Ich traue meinen Ohren kaum, aber ich höre ihn herzlich lachen.

»Monika, Monika«, sagt er, während er auf mich zukommt und belustigt den Kopf hin und her wiegt. »Das war natürlich ein Riesenfehler, den Sie da gemacht haben. Statt der gewünschten Frau Müller haben sie eine gewisse Frau Schönlein erledigt … Entschuldigung, haben Sie sich um eine gewisse Frau Schönlein gekümmert, die eben in der Cicerostraße lebte.«

Irgendwas gluckst aus ihm heraus, so wie ein unterdrücktes Kichern. Er setzt sich auf den anthrazitfarbenen Gästesessel, der neben meinem karamellfarbenen steht, schenkt sich einen Raritäten-Schnaps ein und lässt ihn genüsslich die Kehle herunterlaufen.

»Wissen Sie, Monika, mit der Schönlein haben Sie auch ein gutes Werk getan. Am Ende wäre die auch noch in die Seniorenresidenz gezogen und hätte dieses Teufelswerk unterstützt. Nun ja, und wenn nicht, dann hätte sie noch jahrelang in dem schönen Haus vor sich hingesiecht. Das wäre doch eine Schande gewesen! Jetzt ist der Wohnraum frei für junge Leute, mit Kindern hoffentlich!« Er gießt sich noch eine Rarität ein und füllt auch mein Glas.
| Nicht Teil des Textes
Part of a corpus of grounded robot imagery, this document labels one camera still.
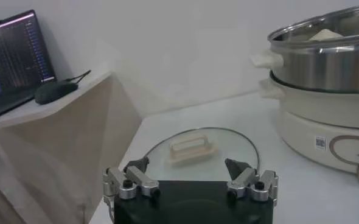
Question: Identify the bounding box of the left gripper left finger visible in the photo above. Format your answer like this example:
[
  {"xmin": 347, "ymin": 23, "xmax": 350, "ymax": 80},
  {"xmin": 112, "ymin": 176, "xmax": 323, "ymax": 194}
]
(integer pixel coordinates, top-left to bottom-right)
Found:
[{"xmin": 102, "ymin": 156, "xmax": 161, "ymax": 200}]

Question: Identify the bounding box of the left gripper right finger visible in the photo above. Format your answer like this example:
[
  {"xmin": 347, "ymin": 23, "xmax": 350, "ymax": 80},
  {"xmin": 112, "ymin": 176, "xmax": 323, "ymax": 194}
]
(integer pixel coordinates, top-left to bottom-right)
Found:
[{"xmin": 224, "ymin": 158, "xmax": 279, "ymax": 202}]

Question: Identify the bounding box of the round glass pot lid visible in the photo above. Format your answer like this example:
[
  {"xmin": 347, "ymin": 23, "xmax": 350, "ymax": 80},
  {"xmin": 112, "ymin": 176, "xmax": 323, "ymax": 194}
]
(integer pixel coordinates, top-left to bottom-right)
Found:
[{"xmin": 142, "ymin": 127, "xmax": 261, "ymax": 183}]

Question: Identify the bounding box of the white steamed baozi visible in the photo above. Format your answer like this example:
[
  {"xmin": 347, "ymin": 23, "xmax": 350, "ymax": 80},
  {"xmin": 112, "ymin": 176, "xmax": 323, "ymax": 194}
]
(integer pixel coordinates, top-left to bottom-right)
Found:
[{"xmin": 308, "ymin": 29, "xmax": 344, "ymax": 42}]

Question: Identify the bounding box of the perforated steel steamer basket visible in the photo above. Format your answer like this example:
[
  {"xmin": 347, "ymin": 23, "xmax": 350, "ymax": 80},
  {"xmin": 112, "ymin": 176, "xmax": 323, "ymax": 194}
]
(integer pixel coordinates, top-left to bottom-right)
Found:
[{"xmin": 249, "ymin": 3, "xmax": 359, "ymax": 94}]

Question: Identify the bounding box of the white side desk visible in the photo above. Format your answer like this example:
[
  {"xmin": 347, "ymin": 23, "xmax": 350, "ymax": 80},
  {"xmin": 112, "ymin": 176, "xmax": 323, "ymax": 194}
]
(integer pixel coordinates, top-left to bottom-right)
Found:
[{"xmin": 0, "ymin": 71, "xmax": 142, "ymax": 224}]

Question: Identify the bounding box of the cream electric cooking pot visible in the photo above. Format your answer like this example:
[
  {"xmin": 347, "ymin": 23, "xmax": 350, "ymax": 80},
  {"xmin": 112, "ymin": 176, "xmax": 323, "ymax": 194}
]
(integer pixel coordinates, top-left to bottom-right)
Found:
[{"xmin": 258, "ymin": 71, "xmax": 359, "ymax": 184}]

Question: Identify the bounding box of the black computer mouse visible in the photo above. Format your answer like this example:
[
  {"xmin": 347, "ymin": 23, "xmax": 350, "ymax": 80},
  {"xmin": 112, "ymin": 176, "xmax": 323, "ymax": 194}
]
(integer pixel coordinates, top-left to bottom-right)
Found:
[{"xmin": 34, "ymin": 80, "xmax": 79, "ymax": 105}]

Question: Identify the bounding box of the laptop with dark text screen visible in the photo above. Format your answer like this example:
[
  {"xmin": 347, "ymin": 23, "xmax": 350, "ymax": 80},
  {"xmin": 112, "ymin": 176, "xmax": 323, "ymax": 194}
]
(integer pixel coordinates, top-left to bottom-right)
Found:
[{"xmin": 0, "ymin": 9, "xmax": 57, "ymax": 121}]

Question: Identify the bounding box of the black laptop charger cable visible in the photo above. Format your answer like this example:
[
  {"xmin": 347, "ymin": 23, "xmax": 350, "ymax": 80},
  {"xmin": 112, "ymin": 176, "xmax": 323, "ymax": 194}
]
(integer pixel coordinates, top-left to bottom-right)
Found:
[{"xmin": 64, "ymin": 69, "xmax": 92, "ymax": 85}]

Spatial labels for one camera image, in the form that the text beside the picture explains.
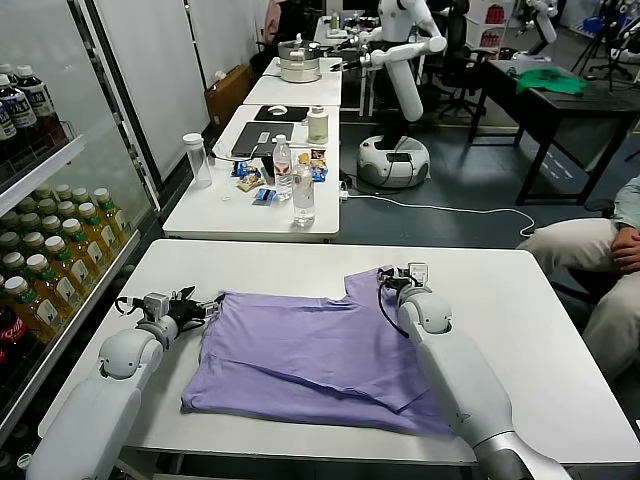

Seins trinkt er auf ex und beugt sich zu mir. »Hier im Weinland Mittenrhein wohnen sowieso viel zu viele Alte. Sowohl im Weingau auf der rechten als auch in Weinhessen auf der linken Rheinseite.«

Sein Glas ist leer, er füllt es wieder auf, hält es gegen das Licht, schaut und trinkt wieder in einem Zug. »Schrumpelige Alte statt schöne Reiche.«

Etwas in seiner Stimme macht mir Angst. Doch ich erinnere mich daran, dass ich ihn liebe. Und liebe ihn wieder mehr, als er sich zurück an seinen Platz am anderen Ende des Schreibtischs begibt.

»Kurzum, liebe Mooonika«, sagt er, strahlt mich an und mein Herz beginnt wieder zu klopfen, »das haben Sie gut gemacht, aber das Soll ist noch nicht erfüllt. Die Frau Müller muss trotzdem noch weg. Lassen wir das mit Frau Schönlein als Test gelten.«

Er schüttelt den Kopf. »Was ich meine ist, dass wir uns jetzt nach dieser Übung sofort intensiv um die Frau Müller kümmern müssen, beziehungsweise, dass Sie sich um sie kümmern. Es ist sehr wichtig, Monika. Es geht nicht nur darum, der Überalterung im Weinland Mittenrhein die Stirn zu bieten, sondern um eine große, zukunftsweisende Sache: für die Welt, für die Region und für uns beide, Monika. Wir werden mit gekrönten Häuptern, Staatsmännern und Stars speisen. Wir werden in aller Munde sein mit unserem River-Rhine-Casino und dem Superiorhotel ›Himmelsleiter‹, Mooonika. Doch dafür muss sie weg, die gute Frau Müller.«

Für uns beide! Uns! Mooonika! Mehr brauche ich nicht zu wissen. Wie er jetzt da sitzt … So liebe ich meinen Harald. So strahlend, so begeisterungsfähig, so dynamisch, so männlich.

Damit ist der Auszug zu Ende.